Peripheral T-cell lymphoma (PTCL) is a rare and heterogeneous group of mature T-cell neoplasms, comprising 10–15% of all cases of non-Hodgkin lymphoma cases in the United States (1), with at least 29 subtypes recognized by the revised 2016 World Health Organization classification of lymphoid neoplasms (2). PTCL generally carries a poor prognosis. The complex pathobiology of these disorders is well-reflected in their heterogeneous clinical, histological, and immunophenotypic features. Advances in the genome sequencing and gene expression profiling (GEP) of PTCL have improved our understanding of its molecular pathobiology, and a precise definition of its molecular background has revealed novel therapeutic targets. In this review, we focus on the recently discovered somatic genetic abnormalities of and emerging therapies for 3 of the most common PTCL subtypes: angioimmunoblastic T-cell lymphoma (AITL), anaplastic large cell lymphoma (ALCL), and PTCL-not otherwise specified (PTCL-NOS) (Supplementary Table 1). Germline mutations are beyond the scope of this review.
Angioimmunoblastic T-Cell Lymphoma and Other Nodal Lymphomas of Follicular T Helper Cell Origin
AITL is the one of the most common PTCL entities, accounting for ~20–30% of all PTCL cases in the United States (3). The AITL cell originates from CD4+ T follicular helper cells (TFHs) (4). AITL is associated with B-cell lymphoproliferative disorders and a constitutively activated immune system (5). The prognosis of patients with AITL is poor, with a 5-year overall survival (OS) rate of 33% (5). There has been no significant improvement in OS in the last 3 decades (6).

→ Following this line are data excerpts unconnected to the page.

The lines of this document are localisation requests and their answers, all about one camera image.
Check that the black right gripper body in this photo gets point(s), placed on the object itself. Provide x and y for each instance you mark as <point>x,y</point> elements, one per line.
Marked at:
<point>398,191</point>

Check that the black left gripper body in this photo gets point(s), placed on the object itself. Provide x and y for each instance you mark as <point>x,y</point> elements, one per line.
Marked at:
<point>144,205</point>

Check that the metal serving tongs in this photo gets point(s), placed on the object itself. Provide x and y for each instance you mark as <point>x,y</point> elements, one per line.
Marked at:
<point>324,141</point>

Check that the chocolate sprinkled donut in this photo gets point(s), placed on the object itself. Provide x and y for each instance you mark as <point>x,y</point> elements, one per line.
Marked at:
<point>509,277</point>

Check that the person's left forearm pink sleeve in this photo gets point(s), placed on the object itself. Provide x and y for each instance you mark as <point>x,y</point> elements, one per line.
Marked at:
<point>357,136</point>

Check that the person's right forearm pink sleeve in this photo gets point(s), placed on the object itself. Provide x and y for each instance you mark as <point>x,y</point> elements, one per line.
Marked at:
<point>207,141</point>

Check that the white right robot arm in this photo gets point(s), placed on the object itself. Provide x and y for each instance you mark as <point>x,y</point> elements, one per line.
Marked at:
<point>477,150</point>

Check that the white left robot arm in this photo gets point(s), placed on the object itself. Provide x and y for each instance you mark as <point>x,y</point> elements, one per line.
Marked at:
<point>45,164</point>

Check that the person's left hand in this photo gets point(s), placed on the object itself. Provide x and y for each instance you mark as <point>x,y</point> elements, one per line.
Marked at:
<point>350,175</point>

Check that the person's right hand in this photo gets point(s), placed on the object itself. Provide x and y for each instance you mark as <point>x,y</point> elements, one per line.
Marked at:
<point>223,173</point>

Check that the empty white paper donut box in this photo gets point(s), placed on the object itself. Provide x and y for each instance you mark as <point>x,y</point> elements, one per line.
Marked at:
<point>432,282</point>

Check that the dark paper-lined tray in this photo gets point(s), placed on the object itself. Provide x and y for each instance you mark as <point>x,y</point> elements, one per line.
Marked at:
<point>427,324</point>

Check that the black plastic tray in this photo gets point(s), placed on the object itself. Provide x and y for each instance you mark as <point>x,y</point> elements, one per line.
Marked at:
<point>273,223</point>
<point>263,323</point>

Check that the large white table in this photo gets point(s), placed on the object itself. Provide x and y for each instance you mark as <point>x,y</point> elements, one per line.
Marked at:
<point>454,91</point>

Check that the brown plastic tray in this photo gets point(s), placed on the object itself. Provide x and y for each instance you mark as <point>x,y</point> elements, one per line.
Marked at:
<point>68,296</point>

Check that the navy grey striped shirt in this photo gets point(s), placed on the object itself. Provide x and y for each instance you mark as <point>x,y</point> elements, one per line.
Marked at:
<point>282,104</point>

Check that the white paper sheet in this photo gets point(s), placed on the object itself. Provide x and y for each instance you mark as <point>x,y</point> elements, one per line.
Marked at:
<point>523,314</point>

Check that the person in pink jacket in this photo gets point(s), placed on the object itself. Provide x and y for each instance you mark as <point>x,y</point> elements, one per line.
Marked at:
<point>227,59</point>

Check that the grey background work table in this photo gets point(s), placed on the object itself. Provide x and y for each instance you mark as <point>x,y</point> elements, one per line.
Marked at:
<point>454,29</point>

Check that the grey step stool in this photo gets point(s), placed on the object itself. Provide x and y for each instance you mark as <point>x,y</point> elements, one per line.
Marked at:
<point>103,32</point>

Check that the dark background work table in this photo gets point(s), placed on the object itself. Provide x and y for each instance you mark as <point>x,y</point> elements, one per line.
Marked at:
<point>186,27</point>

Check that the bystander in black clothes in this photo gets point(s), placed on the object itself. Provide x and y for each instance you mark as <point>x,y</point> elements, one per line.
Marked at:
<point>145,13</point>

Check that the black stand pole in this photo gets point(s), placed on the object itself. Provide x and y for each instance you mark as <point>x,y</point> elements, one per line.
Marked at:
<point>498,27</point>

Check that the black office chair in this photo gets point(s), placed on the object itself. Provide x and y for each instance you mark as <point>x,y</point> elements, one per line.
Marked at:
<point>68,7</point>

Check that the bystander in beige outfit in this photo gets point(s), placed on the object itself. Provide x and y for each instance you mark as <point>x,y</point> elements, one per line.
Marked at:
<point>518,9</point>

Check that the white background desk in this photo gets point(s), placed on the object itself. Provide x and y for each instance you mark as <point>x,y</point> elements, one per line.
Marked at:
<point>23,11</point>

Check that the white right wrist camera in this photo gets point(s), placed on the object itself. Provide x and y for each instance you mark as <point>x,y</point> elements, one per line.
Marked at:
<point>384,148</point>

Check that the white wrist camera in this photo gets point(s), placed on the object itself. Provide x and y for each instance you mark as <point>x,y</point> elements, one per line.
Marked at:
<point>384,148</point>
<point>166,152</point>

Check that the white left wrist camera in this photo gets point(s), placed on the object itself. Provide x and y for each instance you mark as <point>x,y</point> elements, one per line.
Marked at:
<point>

Recent advances in next-generation sequencing have led to the discovery of recurrent mutations in AITL. The most frequently reported somatic mutations include alterations in epigenetic regulators; ras homolog family member A (RHOA); and T-cell receptor (TCR) signaling pathway molecules (Table 1).
Tet methylcytosine dioxygenase 2 (TET2), DNA methyltransferase 3α (DNMT3A), and mitochondrial isocitrate dehydrogenase 2 (IDH2) genes participate in the regulation of DNA methylation/hydromethylation. Mutations in TET2 and DNMT3A are associated with hypermethylation and dysregulated gene expression (11, 32), and the IDH2R172 mutant confers neo-enzymatic activity, producing oncometabolite D-2 hydroxyglutarate (D-2-HG). The accumulation of D-2-HG inhibits both histone lysine demethylase and the DNA hydroxylase in the TET family (33). Interestingly, the high co-occurrence of TET2 and IDH2R172 mutations in AITL suggests a synergistic effect, by which these genes upregulate follicular T helper–associated genes and downregulate genes associated with TH1, TH2, and TH17 cells (7, 19).
Epigenetic modulating agents are promising targets for patients with relapsed AITL. 5-azacytidine, has induced a sustained response in selected patients with TET2-mutated relapsed/refractory AITL (34). A similar response is reported with romidepsin (35).
TCR Signaling Pathway
The RHOAG17V mutation is common in AITL. RHOA is a small GTPase that mediates T-cell migration, polarity, and thymocyte development (36). Glycine at RHOA residue 17 is critical for GTP binding. Thus, the substitution of Valine leads to a loss of GTPase activity (8). It was initially believed that the RHOAG17V mutation played an oncogenic role by disrupting the classical RHOA signaling. However, a recently reported p.K18N mutant in AITL is associated with higher GTP binding capacity (15). This phenomenon is explained by the RHOA-VAV1 signaling pathway. VAV1, a guanine exchange factor protein, functions as an adaptor to facilitate and activate the TCR proximal signaling complex. The binding of G17V RHOA to VAV1 augments VAV1's adaptor function, resulting in an accelerated TCR signaling. An isolated VAV1 mutation has also been identified in AITL (37). Dasatinib blocked accelerated VAV1 phosphorylation and TCR signaling in vitro and improved the overall survival of the mice model (37).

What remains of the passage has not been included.